Sherlock sah mich vielsagend an und konnte sich ein kleines Grinsen nicht verkneifen. Zuerst wollte ich ihm widersprechen, aber ich musste leider zugeben, dass er Recht hatte. Zwar war der Fall nicht besonders schwer gewesen, aber ohne Sherlocks Hilfe hätte ich immerhin Felipe nicht zu fassen gekriegt.
,,Ich kann nicht glauben, dass ich das sage, aber Sie haben Recht!", gab ich schließlich zu und Sherlock sah mich triumphierend an.
,,Na, sehen Sie! War doch gar nicht so schwer."
,,Sie haben mir das Leben gerettet, Sherlock Holmes. Und dadurch haben Sie mein Vertrauen gewonnen. Aber Eins versichere ich Ihnen: wenn Sie mich noch einmal so auflaufen lassen, wie mit Ihrem Bruder...dann werde ich Sie dafür eigenhändig in den Knast werfen.", erwiderte ich und Sherlock grinste.
,,Reizvoller Gedanke! Aber da bevorzuge ich doch eher die Baker Street."
,,Gut!"
Ich wandte mich von Sherlock ab und wollte schon den Heimweg antreten, als mir noch ein Gedanke kam und mich umdrehte.

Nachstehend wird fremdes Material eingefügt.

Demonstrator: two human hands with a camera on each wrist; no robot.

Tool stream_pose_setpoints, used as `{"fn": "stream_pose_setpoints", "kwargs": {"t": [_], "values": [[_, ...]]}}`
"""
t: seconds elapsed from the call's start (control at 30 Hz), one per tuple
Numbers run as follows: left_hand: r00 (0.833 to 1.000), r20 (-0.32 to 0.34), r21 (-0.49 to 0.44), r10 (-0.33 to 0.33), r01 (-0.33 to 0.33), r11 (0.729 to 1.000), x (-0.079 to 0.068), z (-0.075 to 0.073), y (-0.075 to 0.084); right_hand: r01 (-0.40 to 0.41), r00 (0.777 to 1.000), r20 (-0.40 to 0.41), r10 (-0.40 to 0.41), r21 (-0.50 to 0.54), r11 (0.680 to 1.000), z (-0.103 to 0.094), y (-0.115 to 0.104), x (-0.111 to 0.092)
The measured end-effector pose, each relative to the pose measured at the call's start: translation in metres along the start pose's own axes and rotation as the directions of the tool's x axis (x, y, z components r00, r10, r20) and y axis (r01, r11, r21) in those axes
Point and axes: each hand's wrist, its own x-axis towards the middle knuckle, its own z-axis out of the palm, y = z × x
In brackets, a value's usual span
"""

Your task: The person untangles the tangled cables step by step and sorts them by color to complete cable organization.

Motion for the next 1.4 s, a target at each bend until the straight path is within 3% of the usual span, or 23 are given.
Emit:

,,Eine Sache noch, Sherlock.", setzte ich an und er sah mich erwartungsvoll an. ,,Woher wussten Sie, dass ich in Gefahr schwebe?"
,,Ich wusste es einfach!"
,,Woher?", hakte ich nach und Sherlock warf mir nun einen vielsagenden Blick zu.
,,Sie lieben Herausforderungen, Evelyn und Sie scheuen keine Gefahren. Mir war klar, dass Sie den Fall lösen würden, aber ich wusste auch, dass Ihre Entschlossenheit die Mörderin aus der Reserve locken würde. Und, was soll ich sagen...ich lag wie immer genau richtig!"
Für einen Moment sagte niemand von uns beiden etwas und ich war ehrlich gesagt fasziniert von dieser Erklärung. Sherlock schien wahrlich ein Genie zu sein und ich war ungeheuer gespannt, was unsere Zusammenarbeit noch so zu bieten haben würde.